Shouldn’t really matter too much if the response is being compressed. If you’re ...

ludocode · on June 3, 2021

This is the real answer. All of the other answers are suggesting various changes to the JSON structure to eliminate key repetition, but this is irrelevant under compression.

Where it becomes relevant is if each record is stored as a separate document so you can't just compress them all together. Compressing each record separately won't eliminate the duplication, so you're better off with either a columnar format (like a typical database) or a schema-based format (like protobuf.)

rovr138 · on June 3, 2021

To parse it, you need to check the keys. If there can’t be other keys, you can just use an array which is stable on JSON and you can save on keys.

So you just have an array of arrays. Or even a huge array and every X elements, it’s a new record.

If each one has 2 keys,

    [
        {
            key1: ‘a’,
            key2: ‘b’
        },
        {
            key1: ‘a’,
            key2: ‘b’
        }
    ]

Can become,

Or just every 2 will be a new record,

    [
        ‘a’,
        ‘b’,
        ‘a’,
        ‘b’
    ]

ludocode · on June 3, 2021

But why? Why save on keys when compression will nearly eliminate them for you?

rovr138 · on June 3, 2021

Compression mainly helps with transmission.

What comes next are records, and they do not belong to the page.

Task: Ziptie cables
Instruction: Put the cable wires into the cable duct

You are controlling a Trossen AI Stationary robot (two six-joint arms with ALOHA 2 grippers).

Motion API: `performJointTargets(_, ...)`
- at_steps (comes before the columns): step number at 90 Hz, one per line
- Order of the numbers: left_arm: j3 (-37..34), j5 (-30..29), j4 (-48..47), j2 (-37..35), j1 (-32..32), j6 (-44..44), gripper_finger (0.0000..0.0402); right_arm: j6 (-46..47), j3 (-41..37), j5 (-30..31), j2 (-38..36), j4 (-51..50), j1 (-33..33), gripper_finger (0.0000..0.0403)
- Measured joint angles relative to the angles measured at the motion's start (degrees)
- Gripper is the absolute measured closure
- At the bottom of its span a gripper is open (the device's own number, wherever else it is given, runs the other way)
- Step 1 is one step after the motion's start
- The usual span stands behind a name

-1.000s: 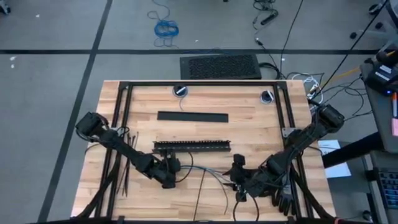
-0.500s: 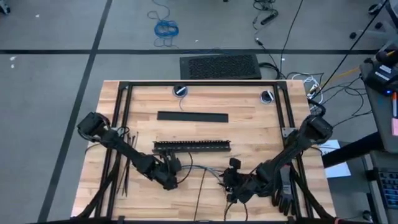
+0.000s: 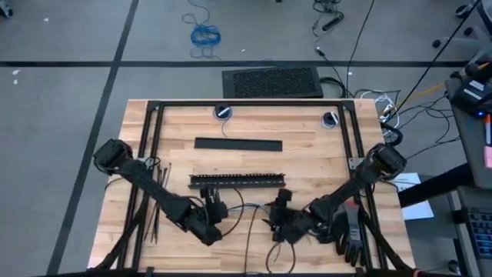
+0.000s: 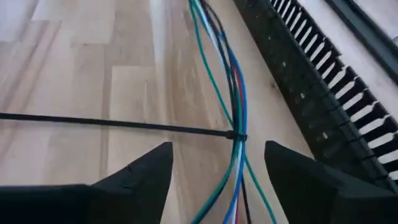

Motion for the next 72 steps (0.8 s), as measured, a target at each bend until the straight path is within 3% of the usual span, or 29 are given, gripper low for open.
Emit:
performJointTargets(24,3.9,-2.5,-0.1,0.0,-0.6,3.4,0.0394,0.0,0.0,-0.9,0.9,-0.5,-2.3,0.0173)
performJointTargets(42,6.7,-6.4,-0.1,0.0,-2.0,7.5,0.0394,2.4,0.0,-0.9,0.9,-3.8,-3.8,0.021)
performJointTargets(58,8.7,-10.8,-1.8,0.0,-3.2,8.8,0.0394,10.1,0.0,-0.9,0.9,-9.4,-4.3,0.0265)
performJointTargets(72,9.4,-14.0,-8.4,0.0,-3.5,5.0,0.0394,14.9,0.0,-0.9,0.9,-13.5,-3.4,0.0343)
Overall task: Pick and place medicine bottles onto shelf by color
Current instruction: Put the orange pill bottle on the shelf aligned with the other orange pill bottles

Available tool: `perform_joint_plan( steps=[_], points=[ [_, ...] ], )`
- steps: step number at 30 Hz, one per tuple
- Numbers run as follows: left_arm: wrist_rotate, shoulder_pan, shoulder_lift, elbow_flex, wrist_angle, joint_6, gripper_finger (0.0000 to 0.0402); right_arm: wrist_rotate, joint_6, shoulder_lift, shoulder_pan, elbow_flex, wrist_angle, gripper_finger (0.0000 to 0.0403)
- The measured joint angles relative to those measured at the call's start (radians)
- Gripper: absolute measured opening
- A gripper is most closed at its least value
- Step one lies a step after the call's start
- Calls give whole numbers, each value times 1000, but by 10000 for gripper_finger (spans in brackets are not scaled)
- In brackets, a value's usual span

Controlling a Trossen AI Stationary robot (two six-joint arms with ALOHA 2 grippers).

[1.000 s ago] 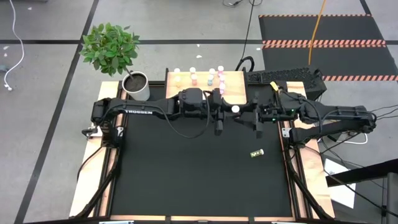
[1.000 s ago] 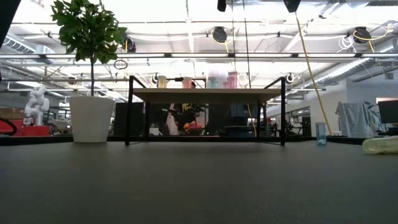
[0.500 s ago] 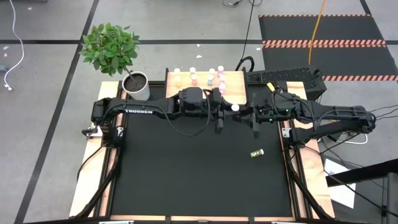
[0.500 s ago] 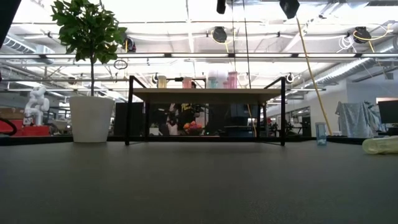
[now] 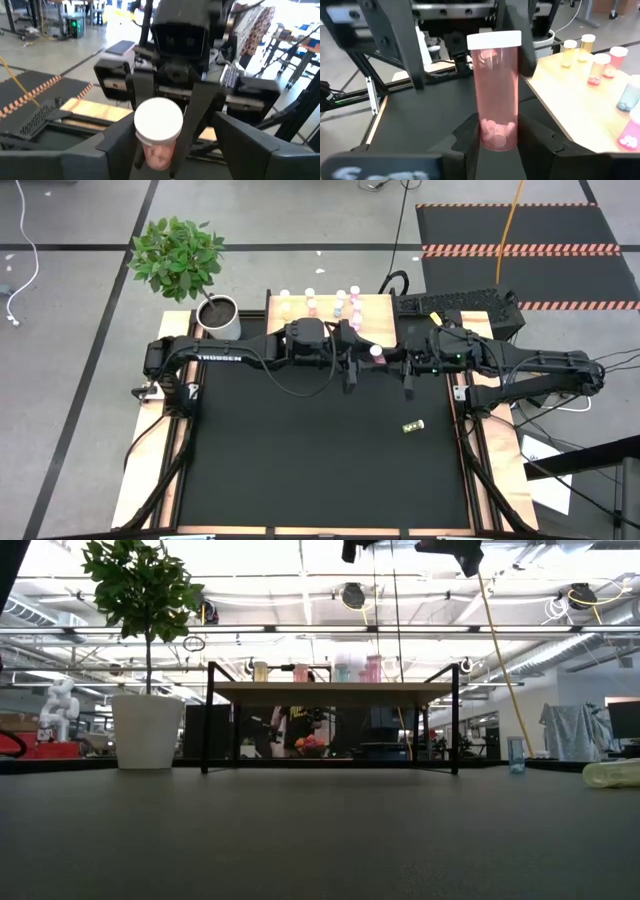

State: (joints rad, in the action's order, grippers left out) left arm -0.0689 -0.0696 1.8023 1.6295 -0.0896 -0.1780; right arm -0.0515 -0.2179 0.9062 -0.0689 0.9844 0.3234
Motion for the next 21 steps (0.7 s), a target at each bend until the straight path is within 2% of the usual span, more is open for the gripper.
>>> perform_joint_plan(
  steps=[4, 9, 14, 21],
  points=[
    [0, -2, -3, 0, -14, 0, 267, -1, 23, 0, 0, 0, 10, 103],
    [0, -4, -3, 0, -17, 10, 261, -1, 43, 0, 0, 0, 12, 104],
    [36, -4, -3, 0, -14, 35, 232, -1, 47, 0, 0, 0, 11, 105],
    [44, -13, -10, 0, -19, 64, 168, 0, 47, 0, 0, 0, 5, 105]
  ],
)
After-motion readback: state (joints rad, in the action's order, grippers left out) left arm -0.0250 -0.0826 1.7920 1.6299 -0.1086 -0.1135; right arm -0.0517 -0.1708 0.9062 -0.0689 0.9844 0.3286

Trying to point out that the original structure allows for more flexibility.

If you only cared about space, this compresses better anyway and uncompressed, it still occupies less space.

brundolf · on June 3, 2021

Sometimes you fetch a large dataset and only show one page at a time in the DOM, or render it as a line in a chart or something. At a previous workplace we had CSV responses in the hundreds of megabytes.

nly · on June 3, 2021

70 GB CSV files aren't uncommon at my work. It's not really a problem since CSV streams well.

cerved · on June 3, 2021

That sounds incredible inefficient

What was the rational for such enormous single payloads?

hnlmorg · on June 3, 2021

Without knowing more about the application, I'd guess probably caching and/or scaling. If you only need 1 payload then that can be statically generated and cached in your CDN. Which in turn reduces your dependence on the web servers so few nodes are required and/or you can scale your site more easily to demand. Also compute time is more expensive than CDN costs so there might well be some cost savings there too.

brundolf · on June 4, 2021

This was basically it. The dataset was the same across users so caching was simple and efficient, and the front-end had no difficulty handling this much data (and paging client-side was snappier than requesting anew each time)